*Exercise prompt*. Find the lines of data that contain the string "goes", then list them.

*Available records*.
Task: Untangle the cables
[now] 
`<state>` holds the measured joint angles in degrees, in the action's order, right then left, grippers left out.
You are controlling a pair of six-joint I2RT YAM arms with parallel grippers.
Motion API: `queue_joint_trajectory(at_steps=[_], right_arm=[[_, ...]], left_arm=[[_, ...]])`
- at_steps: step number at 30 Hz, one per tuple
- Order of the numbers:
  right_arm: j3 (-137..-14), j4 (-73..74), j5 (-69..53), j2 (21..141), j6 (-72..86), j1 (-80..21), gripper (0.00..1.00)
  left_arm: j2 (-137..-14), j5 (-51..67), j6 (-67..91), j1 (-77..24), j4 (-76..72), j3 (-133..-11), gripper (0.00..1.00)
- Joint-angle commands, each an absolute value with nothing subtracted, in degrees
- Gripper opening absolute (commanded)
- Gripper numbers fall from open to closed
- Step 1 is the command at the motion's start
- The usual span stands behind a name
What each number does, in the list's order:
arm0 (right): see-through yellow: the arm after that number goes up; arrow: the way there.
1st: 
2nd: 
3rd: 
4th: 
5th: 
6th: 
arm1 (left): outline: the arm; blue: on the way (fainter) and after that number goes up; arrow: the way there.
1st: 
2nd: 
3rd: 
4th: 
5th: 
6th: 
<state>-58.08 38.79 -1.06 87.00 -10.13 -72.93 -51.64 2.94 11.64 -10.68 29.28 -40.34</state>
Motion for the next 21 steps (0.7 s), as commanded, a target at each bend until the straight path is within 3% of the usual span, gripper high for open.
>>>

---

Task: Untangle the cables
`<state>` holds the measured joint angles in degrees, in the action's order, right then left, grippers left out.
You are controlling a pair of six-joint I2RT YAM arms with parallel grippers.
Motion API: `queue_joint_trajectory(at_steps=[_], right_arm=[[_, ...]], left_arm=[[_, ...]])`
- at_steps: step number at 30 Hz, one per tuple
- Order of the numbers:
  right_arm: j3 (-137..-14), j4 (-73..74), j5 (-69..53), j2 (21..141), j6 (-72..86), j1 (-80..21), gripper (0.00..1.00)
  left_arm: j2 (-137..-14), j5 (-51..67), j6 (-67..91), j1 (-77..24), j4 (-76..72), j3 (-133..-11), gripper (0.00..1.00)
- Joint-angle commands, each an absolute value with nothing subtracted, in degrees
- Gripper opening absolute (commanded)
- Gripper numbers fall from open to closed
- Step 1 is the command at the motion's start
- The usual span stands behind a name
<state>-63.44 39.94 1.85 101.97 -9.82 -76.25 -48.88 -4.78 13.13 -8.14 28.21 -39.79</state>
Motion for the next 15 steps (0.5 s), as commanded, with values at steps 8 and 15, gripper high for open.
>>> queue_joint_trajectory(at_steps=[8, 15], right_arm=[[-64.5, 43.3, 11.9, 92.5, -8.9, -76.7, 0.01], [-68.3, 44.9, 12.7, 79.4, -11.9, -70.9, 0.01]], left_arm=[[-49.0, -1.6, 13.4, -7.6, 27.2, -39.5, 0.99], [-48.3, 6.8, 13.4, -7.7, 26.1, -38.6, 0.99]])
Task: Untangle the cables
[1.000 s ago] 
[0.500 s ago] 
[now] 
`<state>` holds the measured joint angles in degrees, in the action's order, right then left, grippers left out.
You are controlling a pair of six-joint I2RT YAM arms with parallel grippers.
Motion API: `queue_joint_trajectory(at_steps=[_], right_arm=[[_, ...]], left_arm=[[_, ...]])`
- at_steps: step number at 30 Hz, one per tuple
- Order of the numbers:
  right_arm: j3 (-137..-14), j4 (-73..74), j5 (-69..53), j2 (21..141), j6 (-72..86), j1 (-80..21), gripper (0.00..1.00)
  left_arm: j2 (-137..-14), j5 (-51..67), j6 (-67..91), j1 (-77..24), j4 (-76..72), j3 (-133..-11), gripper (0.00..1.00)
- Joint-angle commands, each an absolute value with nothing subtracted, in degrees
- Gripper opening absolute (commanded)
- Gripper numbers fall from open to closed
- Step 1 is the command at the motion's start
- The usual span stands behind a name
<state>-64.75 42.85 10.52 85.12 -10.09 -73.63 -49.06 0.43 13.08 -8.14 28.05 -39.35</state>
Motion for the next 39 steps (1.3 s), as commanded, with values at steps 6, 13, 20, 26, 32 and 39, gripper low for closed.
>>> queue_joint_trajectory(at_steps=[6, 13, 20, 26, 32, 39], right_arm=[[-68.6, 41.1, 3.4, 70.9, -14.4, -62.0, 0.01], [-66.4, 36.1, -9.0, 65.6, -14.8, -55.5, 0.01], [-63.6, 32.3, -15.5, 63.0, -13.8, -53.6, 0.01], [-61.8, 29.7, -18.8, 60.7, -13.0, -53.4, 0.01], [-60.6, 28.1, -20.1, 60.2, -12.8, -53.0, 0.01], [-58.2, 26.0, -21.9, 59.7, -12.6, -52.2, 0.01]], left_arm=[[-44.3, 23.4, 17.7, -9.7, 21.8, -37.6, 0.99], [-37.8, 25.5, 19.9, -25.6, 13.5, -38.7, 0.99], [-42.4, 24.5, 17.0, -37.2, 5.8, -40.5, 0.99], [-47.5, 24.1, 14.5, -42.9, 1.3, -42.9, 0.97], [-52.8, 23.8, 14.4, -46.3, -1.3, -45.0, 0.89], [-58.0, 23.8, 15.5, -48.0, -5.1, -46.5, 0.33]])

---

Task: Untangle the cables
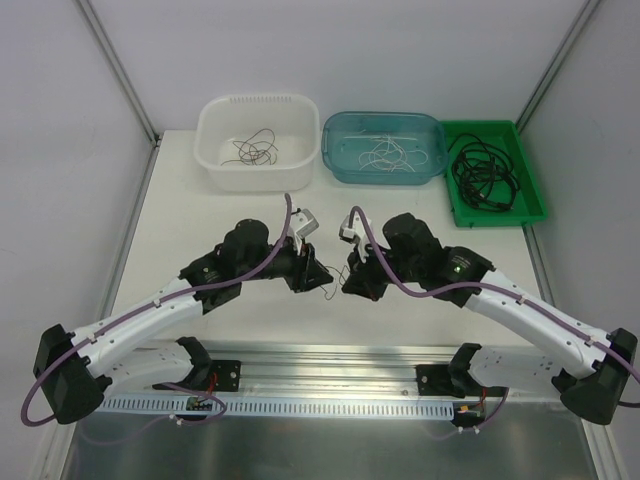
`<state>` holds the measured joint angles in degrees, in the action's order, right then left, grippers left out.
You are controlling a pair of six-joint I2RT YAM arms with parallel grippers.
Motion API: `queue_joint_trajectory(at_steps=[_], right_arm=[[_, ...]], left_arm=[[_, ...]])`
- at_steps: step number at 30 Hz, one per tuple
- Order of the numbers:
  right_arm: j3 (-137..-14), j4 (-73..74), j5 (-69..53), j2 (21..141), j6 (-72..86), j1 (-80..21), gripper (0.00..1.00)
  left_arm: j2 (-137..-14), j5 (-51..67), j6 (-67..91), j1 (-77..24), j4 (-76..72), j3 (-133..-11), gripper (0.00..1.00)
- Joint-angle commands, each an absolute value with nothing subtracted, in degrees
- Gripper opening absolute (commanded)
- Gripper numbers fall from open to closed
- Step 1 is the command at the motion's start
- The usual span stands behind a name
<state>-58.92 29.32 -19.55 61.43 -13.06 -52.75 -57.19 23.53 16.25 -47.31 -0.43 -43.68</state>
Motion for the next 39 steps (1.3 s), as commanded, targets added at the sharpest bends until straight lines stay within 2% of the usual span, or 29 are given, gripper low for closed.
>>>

*Result of the task*.
arm0 (right): see-through yellow: the arm after that number goes up; arrow: the way there.
arm1 (left): outline: the arm; blue: on the way (fainter) and after that number goes up; arrow: the way there.

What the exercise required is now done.